In the early 1970s, economically depressed Muskegon was losing its lakes and its industry, its two most valuable resources.

The lakes were being killed by pollution. The industries, many of which produced a heavily contaminated effluent, were following cheaper labor markets and less costly environmental controls.

In an attempt to save both its industry and its lakes, Muskegon turned to a unusual system of sewage handling called land treatment, which promised to clean up the dirtiest industrial discharges.

Theoretically, no longer would a still dirty effluent be dumped into the creeks and rivers that formed Muskegon Lake and other bodies of water that were once the city's pride but now its bane.

Four years after land treatment came, Muskegon and surrounding county appear to have halted the flight of industry and are actually claiming new employers.

Keeping the biggest industry - the 1,600-employe S. D. Warren paper mill - may have been land treatment's biggest triumph. But the price has left a noticeable blemish on the sewage systems that Muskogen likes to show off to frequent visiting delegations from the U.S. and abroad.

While land treatment has indeed been able to clean up most of the mill's sewage - few discharges are as horremdously foul as a paper mill's - there are sometimes noxious odors associated with the process. The odors affect two townships on either side of the 11,000-acre treatment site.

"Our engineers didn't calculate the problem we would have with odors." said one city official. Various techniques have been tried to eliminate the odors, but there are still complaints from nearby residents.

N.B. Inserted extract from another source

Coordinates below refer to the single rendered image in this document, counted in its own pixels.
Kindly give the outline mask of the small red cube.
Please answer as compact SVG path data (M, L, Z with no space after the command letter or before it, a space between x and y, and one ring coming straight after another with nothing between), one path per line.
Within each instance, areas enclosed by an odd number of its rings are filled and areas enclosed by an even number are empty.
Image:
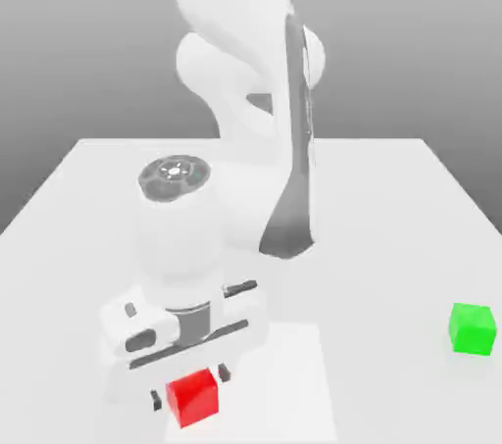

How effective has land treatment been in cleaning up the lake? A good place to go to find out is the Muskegon Yacht Club on the edge of the Muskegon Lake.

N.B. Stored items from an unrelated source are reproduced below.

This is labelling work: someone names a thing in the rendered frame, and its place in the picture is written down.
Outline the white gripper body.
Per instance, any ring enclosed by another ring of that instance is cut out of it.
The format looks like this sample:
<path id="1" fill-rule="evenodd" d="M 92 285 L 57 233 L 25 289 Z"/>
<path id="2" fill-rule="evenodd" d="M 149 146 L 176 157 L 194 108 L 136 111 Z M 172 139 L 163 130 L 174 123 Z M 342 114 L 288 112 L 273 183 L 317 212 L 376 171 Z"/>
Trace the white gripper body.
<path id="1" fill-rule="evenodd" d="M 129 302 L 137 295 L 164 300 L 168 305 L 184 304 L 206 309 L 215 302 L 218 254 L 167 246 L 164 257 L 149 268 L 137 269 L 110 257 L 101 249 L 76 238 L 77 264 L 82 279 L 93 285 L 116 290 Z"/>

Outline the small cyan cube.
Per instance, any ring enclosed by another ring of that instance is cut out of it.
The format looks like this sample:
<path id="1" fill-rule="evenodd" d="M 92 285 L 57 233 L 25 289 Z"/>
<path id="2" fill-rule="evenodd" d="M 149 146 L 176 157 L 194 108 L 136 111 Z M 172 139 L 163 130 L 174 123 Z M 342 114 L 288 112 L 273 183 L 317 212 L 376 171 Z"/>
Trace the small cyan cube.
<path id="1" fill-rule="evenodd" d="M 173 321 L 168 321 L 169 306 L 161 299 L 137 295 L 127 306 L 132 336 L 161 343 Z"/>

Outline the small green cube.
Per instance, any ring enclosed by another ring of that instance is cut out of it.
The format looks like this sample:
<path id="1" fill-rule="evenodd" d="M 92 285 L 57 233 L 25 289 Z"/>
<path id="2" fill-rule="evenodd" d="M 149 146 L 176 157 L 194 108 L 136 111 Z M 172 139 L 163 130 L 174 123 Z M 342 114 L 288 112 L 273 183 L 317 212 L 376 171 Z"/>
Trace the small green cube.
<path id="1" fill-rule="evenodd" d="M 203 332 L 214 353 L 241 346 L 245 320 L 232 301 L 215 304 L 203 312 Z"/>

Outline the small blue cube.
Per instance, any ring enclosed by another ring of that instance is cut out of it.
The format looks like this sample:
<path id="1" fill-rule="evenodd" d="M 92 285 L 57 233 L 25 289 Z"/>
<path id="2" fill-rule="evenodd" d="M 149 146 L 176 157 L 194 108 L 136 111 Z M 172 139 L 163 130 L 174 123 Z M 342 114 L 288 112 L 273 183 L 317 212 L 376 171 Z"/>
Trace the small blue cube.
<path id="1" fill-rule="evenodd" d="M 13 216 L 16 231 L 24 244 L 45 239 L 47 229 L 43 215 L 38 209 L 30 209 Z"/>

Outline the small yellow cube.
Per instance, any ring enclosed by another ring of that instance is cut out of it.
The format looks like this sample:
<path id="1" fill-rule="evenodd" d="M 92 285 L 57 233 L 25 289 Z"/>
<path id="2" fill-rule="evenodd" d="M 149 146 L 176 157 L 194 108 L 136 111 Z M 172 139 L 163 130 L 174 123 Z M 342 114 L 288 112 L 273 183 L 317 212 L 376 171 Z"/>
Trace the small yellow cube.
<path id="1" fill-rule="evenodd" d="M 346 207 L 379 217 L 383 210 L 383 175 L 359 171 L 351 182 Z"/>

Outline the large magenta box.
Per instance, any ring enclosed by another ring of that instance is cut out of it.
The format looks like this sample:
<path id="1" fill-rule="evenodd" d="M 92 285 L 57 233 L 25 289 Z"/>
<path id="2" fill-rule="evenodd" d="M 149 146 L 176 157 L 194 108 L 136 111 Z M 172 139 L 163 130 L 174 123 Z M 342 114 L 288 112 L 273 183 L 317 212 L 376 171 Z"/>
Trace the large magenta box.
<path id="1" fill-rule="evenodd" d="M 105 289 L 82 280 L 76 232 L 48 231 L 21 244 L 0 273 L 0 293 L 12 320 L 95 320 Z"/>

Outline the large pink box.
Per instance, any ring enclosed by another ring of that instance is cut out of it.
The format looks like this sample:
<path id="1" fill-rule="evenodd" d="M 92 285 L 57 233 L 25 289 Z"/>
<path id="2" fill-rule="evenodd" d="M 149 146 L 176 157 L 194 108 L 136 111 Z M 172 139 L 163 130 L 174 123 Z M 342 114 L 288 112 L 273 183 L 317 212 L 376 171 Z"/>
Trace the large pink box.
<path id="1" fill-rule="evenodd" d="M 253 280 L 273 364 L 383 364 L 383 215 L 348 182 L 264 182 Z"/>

Paul Franklin, who rigs sloops for weekend sailors, said the hulls of the boats anchored at dockside tell the story. "You don't see scum on them anymore," said Franklin.

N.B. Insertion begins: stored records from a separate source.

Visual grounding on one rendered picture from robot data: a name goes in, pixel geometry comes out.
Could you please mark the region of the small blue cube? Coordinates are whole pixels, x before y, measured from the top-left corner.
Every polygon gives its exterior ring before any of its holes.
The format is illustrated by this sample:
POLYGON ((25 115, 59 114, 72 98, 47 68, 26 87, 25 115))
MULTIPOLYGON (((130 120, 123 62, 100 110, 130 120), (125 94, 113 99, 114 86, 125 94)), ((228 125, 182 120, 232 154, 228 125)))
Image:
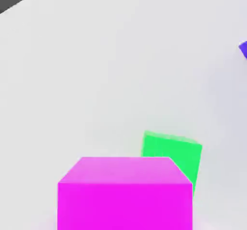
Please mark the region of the small blue cube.
POLYGON ((247 59, 247 41, 240 43, 238 47, 242 52, 243 56, 247 59))

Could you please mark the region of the small magenta cube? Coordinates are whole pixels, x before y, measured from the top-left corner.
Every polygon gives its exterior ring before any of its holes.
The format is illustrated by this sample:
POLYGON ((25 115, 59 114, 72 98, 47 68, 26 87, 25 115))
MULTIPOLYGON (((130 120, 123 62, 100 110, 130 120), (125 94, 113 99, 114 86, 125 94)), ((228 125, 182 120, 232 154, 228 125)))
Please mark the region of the small magenta cube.
POLYGON ((58 183, 57 230, 193 230, 192 201, 168 157, 83 157, 58 183))

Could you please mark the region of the small green cube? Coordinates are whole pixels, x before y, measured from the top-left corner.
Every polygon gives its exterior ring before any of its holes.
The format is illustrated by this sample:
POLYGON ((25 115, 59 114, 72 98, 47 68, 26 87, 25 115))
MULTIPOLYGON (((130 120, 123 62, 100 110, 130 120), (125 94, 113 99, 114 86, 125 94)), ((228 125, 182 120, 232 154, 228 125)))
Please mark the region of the small green cube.
POLYGON ((176 135, 145 131, 141 156, 169 157, 196 187, 203 146, 195 140, 176 135))

While raising the bulky mast of the 30-foot Sequel he said. "In the spring it used to be you couldn't see a foot down in the water. Now you can see six, seven feet down."

Inside the club, Arnold Price, the brawny, tough-spoken bartender, described it this way: "Ive known this lake for 45 years. It used to be so dirty I wouldn't stick your foot in it. Now it's clean because we don't have waste water being dumped into it."